Nos termos do disposto no art.º 241.º do Código de Processo Civil, fica V. Ex.ª notificado de que se considera citado na pessoa e na data da assinatura do Aviso de Recepção de que se junta cópia, conforme recebeu a citação e duplicados legais.”

- Em 23.02.2012 foi proferida sentença nos autos, a qual não foi objecto de qualquer recurso.

- Antes da sentença não foi apresentada nos autos qualquer contestação.

- Na sentença foi proferida decisão nos seguintes termos:
- Pelo exposto, julgo a presente acção procedente, por provada, termos em que, suprindo a falta de declaração dos réus, declaro, através da presente sentença, a venda pelos réus aos autores dos prédios elencados na alínea a) dos factos assentes, através da contrapartida do preço já recebido pelos réus e pelo remanescente do mesmo depositado à ordem dos presentes autos, que lhes deverá ser entregue após o trânsito da presente sentença.

- Todas as notificações subsequentes às cartas de citação dos réus aqui recorrentes, inclusive, as notificações da sentença, foram enviadas para a referida morada dos mesmos.

IV – FUNDAMENTAÇÃO DE DIREITO

Questão prévia

Tendo os Recorrentes acedido ao convite ao aperfeiçoamento das respectivas conclusões do recurso, pelas razões por nós aduzidas no despacho proferido em 23.06.2021, vieram os mesmos apresentar novas conclusões.
Da análise das “novas” conclusões apresentadas verifica-se que as mesmas, não obstante o esforço dos Recorrentes em colaborar no seu aperfeiçoamento, estão ainda aquém dos requisitos legais exigidos pelo art. 639º do CPC.
Todavia, considerando o labor revelado pelos Recorrentes em corresponder a tal aperfeiçoamento e ponderando a preponderância do interesse em conhecer-se nos autos a verdade material em detrimento da formal, iremos conhecer do objecto do recurso.

Da admissibilidade legal do incidente da nulidade da citação e das notificações subsequentes

A primeira questão a apreciar no recurso prende-se em saber se é admissível arguição incidental da nulidade da citação dos Recorrentes.
Alegam para o efeito os Recorrentes que é inaplicável in casu o disposto no art. 696.º do Código de Processo Civil, porquanto a sentença proferida nos autos não transitou em julgado, no que concerne aos mesmos (RR. M. M. e M. B.), na medida em que, no seu entender, ocorre nulidade das citações dos mesmos e das subsequentes notificações.

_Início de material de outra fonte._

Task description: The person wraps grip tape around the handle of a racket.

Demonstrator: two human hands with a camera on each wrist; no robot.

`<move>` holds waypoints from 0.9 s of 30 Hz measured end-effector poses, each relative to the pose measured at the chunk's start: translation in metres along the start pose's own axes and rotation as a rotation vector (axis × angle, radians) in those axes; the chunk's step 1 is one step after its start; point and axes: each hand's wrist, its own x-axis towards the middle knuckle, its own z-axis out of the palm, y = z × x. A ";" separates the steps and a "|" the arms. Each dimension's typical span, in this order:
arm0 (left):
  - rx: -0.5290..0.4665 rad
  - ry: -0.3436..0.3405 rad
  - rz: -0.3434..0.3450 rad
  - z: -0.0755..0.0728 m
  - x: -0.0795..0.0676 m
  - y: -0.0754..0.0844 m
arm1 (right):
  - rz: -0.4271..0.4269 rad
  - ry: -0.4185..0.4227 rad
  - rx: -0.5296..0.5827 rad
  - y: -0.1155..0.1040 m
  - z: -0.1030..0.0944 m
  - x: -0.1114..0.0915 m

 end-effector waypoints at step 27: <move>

Pugnam, assim, pela admissibilidade legal da arguição incidental das referidas nulidades.
Este entendimento dos Recorrentes não merece acolhimento.
Vejamos.
Na decisão recorrida o tribunal a quo entendeu que a invocação das apontadas nulidades das citações por via incidental é extemporânea, na medida em que foi suscitada após o trânsito em julgado da sentença já proferida nos autos, sendo que a única possibilidade de reagir a tal nulidade seria através do recurso de revisão.
Todavia, entendeu a 1ª instância que no presente caso não se justifica a convolação de tal incidente em recurso de revisão, porquanto o direito do Requerentes à revisão da sentença caducou. E concluiu, por isso, não ser viável tal recurso nem admissível o incidente deduzido pelos Requerentes, por erro do meio processual adoptado, pelo que indeferiu o presente incidente.
Esta solução jurídica a que se chegou na decisão recorrida afigura-se-nos acertada.
Em primeiro lugar, há a considerar que a sentença considera-se transitada em julgado logo que não seja susceptível de recurso ordinário ou de reclamação, conforme dispõe o art. 628º do CPC.
Isto posto, cumpre referir que não restam dúvidas que a sentença proferida nos autos em 23.02.2012, não foi objecto de qualquer recurso ou de reclamação.
Assim sendo, vejamos se é legalmente admissível arguir incidentalmente a nulidade da citação.
O art. 198º do CPC prevê que as nulidades previstas nos artigos 187.º e 194.º podem ser arguidas em qualquer estado do processo, enquanto não devam considerar-se sanadas (sublinhado nosso). Este normativo corresponde, de resto, ao anterior art. 204º do CPC, versão em vigor à data em que os autos foram instaurados e na data da respectiva sentença. Note-se que a lei exige que esta nulidade de falta de citação, quando suscitada pelo citando, como é o caso vertente, seja arguida logo que este tenha a 1.ª intervenção no processo, sob pena de se considerar sanada (art.º 189.º - que corresponde ao anterior art. 196º, “Se o réu ou o Ministério Público intervier no processo sem arguir logo a falta da sua citação, considera-se sanada a nulidade.”).
Conforme bem se assinala na decisão recorrida, a expressão “em qualquer estado do processo” pressupõe necessariamente que a nulidade em causa é passível de ser conhecida até ao trânsito em julgado da decisão que ponha termo à ação.
De modo que, após trânsito em julgado da decisão que ponha termo à acção, a invocação da falta de citação ou de nulidade da mesma só poderá ocorrer em sede de recurso de revisão, não sendo admissível argui-la em sede de incidente suscitado nos autos.
Assim sendo, no caso vertente, tendo transitado em julgado no ano de 2012 a sentença proferida, está vedado aos Recorrentes suscitar a apontada nulidade por via incidental nos autos, como questão prévia à contestação agora apresentada.
Restaria lançar mão do recurso de revisão, que no caso a tal se chegaria convolando-se para o efeito o requerimento em que se arguidas as nulidades, ao abrigo do disposto no art. 193º do CPC.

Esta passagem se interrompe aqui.